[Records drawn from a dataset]
- - - - - - -

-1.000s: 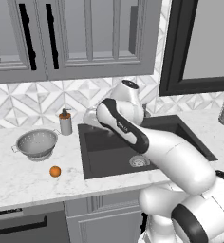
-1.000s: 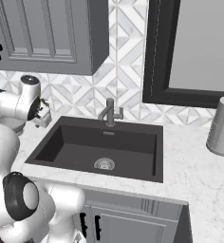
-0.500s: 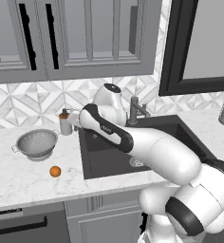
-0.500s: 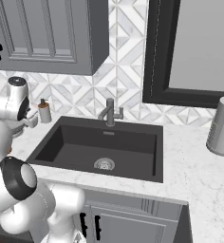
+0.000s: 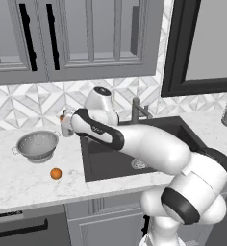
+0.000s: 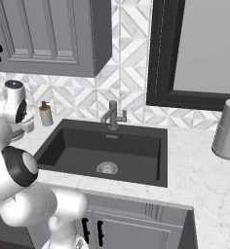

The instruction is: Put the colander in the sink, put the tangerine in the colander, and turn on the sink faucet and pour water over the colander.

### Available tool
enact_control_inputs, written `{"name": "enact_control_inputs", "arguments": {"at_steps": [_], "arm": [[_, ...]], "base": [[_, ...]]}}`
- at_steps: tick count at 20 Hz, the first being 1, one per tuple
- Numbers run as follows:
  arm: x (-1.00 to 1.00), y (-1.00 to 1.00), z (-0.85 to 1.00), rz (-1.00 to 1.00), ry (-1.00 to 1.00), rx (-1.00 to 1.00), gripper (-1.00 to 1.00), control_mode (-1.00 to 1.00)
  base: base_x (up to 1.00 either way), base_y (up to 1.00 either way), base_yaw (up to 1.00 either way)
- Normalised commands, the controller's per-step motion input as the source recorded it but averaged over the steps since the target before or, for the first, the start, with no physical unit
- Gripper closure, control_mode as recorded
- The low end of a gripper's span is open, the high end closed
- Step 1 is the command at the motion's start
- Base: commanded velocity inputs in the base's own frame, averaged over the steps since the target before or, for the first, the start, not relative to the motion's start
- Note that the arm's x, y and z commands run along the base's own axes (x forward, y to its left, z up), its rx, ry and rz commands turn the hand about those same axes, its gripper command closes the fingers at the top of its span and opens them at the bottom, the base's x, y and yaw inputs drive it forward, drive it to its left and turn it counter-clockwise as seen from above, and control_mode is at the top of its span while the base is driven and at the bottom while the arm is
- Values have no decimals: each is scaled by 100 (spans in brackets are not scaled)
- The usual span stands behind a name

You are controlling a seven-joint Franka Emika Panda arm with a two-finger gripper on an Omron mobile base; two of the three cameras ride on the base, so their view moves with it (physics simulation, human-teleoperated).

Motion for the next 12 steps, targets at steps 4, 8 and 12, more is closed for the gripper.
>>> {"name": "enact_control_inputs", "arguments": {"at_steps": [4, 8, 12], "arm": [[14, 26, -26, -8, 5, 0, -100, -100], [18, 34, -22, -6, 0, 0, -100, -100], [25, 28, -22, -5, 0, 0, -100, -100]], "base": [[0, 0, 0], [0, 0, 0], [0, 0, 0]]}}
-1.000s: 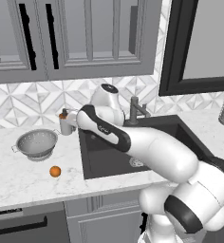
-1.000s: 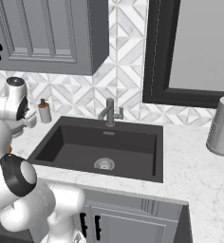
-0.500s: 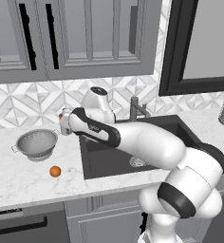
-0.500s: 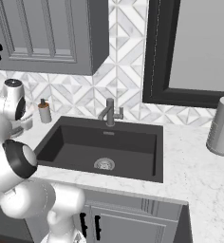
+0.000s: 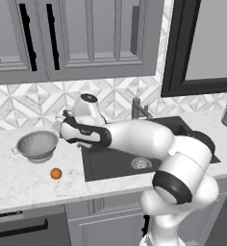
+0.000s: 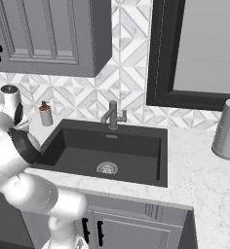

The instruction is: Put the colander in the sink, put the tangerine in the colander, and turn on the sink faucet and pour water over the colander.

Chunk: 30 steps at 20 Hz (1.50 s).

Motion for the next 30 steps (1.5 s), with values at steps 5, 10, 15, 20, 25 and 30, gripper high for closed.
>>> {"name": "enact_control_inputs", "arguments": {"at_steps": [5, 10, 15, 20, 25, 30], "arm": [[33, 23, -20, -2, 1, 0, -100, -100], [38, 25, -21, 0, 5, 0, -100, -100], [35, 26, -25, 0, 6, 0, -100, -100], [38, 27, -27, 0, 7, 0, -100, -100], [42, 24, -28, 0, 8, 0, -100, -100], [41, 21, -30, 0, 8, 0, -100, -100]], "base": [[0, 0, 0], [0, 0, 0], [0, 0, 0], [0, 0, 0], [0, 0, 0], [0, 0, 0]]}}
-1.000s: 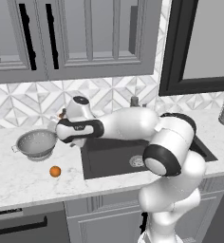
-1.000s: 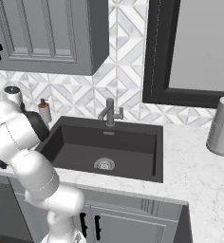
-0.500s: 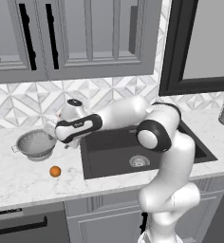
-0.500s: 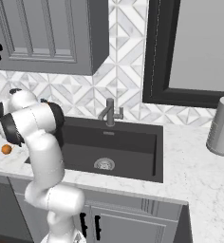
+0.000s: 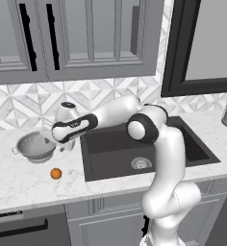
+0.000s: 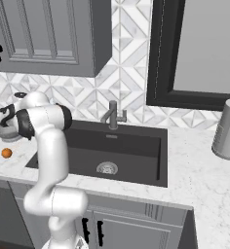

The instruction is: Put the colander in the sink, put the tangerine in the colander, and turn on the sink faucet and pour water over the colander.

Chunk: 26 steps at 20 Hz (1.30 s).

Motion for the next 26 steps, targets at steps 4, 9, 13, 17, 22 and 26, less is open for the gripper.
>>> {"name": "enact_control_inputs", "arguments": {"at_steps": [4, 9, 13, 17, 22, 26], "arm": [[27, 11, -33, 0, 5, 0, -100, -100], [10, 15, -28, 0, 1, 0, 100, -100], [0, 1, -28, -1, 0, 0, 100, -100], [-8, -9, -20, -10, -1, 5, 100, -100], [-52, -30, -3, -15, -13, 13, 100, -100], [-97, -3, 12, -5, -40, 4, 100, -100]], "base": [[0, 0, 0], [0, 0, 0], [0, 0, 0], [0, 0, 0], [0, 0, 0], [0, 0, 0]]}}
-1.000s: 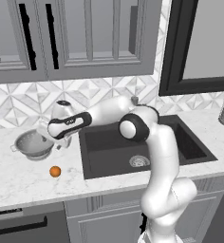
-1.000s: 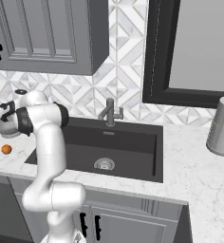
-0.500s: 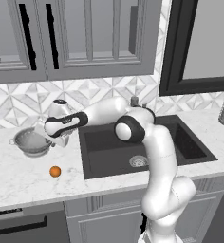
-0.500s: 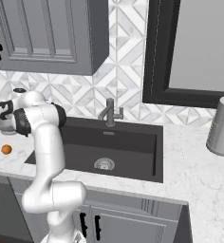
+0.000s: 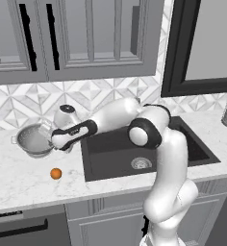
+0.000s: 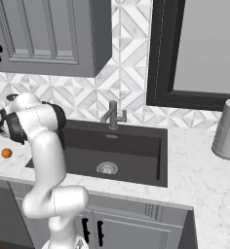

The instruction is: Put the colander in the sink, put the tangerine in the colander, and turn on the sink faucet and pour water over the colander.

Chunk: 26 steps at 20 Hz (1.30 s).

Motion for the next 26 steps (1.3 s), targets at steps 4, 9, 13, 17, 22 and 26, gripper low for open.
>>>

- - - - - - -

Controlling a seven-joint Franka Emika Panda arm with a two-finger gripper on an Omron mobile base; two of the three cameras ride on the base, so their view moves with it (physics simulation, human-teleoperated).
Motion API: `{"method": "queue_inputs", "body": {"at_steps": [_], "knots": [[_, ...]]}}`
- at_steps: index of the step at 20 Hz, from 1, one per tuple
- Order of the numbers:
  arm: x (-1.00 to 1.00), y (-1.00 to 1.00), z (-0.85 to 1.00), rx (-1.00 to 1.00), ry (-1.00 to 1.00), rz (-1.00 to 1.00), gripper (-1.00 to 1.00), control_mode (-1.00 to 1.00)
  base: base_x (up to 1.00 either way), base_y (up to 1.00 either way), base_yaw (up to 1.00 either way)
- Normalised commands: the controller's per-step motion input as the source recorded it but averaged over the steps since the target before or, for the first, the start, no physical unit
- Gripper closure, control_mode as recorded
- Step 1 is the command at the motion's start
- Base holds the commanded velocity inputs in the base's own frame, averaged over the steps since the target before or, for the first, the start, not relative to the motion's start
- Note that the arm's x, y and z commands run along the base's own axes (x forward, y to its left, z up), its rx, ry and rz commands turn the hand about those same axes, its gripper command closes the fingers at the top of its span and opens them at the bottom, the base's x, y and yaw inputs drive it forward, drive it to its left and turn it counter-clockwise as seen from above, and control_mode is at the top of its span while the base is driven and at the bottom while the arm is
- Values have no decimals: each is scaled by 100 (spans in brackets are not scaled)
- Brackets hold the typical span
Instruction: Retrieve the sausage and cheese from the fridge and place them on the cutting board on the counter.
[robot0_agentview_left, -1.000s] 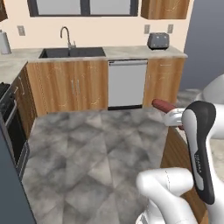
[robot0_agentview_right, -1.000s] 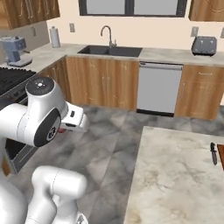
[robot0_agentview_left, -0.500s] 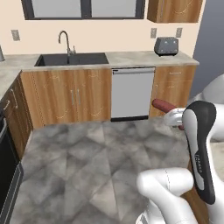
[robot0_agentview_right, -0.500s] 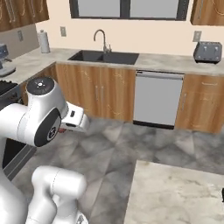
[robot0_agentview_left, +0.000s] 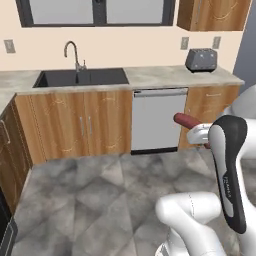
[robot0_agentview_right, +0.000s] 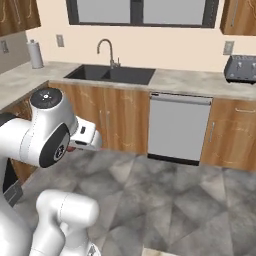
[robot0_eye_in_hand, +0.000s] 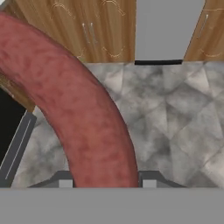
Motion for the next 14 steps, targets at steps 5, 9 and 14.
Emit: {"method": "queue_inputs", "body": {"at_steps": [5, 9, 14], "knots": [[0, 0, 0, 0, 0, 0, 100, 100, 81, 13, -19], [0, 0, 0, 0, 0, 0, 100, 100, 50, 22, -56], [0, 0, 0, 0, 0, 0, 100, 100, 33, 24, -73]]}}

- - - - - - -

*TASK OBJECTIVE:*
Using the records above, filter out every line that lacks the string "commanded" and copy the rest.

*REPLY:*
- Base: commanded velocity inputs in the base's own frame, averaged over the steps since the target before or, for the first, the start, not relative to the motion's start
- Base holds the commanded velocity inputs in the base's own frame, averaged over the steps since the target before or, for the first, the start, not relative to the motion's start

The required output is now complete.